- _What the task requires_
List each line of the data that holds the word "black".

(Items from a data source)
┄┄┄┄┄┄┄┄┄┄┄┄┄┄┄┄┄┄┄┄

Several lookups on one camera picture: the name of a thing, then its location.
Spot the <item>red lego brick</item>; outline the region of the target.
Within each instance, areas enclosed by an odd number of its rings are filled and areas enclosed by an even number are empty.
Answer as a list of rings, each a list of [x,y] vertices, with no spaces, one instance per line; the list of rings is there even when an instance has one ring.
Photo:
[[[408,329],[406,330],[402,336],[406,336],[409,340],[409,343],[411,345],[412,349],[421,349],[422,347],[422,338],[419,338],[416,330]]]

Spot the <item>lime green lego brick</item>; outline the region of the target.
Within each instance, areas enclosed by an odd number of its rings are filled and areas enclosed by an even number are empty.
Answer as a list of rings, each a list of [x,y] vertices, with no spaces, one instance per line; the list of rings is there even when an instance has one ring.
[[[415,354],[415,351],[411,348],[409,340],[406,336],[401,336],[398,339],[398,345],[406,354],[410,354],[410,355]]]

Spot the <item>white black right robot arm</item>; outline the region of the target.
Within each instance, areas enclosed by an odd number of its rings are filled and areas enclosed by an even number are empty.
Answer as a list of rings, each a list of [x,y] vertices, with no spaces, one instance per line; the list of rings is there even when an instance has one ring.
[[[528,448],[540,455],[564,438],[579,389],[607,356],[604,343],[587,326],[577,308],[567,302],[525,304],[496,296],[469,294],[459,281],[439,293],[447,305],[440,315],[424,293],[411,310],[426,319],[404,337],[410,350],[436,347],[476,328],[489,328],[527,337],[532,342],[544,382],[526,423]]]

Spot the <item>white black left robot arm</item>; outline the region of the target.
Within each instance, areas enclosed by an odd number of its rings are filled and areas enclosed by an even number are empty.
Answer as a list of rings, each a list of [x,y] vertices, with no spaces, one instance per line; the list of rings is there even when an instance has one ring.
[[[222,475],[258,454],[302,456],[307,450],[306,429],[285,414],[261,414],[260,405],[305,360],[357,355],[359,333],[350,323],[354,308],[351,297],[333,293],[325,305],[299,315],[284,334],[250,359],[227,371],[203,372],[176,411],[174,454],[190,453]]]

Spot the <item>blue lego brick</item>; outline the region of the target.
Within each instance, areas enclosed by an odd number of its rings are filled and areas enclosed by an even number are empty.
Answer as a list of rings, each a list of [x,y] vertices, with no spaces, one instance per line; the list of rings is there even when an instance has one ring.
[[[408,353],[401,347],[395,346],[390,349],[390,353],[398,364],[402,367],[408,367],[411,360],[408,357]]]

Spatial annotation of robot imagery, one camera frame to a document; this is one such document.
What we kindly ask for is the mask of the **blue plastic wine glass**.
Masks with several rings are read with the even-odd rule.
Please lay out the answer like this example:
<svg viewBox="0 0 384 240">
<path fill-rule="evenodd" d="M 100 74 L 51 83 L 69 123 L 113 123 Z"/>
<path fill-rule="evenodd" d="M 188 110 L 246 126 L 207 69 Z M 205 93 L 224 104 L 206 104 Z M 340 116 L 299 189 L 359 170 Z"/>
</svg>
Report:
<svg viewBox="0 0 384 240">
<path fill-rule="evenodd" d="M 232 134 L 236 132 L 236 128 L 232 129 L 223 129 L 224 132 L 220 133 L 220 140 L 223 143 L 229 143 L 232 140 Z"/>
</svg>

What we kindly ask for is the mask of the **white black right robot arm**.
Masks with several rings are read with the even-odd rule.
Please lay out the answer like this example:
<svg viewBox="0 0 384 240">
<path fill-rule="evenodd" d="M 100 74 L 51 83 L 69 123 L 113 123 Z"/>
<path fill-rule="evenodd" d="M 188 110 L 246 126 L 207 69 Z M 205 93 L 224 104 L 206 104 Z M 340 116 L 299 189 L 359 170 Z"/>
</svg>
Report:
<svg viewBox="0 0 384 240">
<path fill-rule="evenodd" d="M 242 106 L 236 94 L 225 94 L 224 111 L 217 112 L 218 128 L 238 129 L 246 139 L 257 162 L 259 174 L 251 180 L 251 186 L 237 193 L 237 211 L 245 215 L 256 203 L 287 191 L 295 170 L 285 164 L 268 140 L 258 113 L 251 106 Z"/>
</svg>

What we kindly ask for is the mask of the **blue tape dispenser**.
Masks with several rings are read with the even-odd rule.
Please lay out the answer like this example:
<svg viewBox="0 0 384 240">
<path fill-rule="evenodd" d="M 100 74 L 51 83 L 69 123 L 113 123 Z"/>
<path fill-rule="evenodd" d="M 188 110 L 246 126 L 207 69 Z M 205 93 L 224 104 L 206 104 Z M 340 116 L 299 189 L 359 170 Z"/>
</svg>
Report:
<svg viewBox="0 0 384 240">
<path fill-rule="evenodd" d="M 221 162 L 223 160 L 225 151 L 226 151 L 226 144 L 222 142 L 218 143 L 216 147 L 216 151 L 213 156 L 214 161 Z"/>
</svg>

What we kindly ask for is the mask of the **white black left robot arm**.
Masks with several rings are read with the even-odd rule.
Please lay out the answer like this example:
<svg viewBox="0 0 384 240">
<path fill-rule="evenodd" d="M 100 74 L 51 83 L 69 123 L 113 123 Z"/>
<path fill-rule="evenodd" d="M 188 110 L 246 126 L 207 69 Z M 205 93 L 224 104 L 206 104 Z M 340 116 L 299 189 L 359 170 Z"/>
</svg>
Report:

┄┄┄┄┄┄┄┄┄┄┄┄┄┄┄┄┄┄┄┄

- _Solved problem_
Spot the <item>white black right robot arm</item>; outline the region of the target.
Spot the <item>white black left robot arm</item>; outline the region of the target.
What we kindly ask for is the mask of the **white black right robot arm**.
What we kindly ask for is the mask of the **white black left robot arm**.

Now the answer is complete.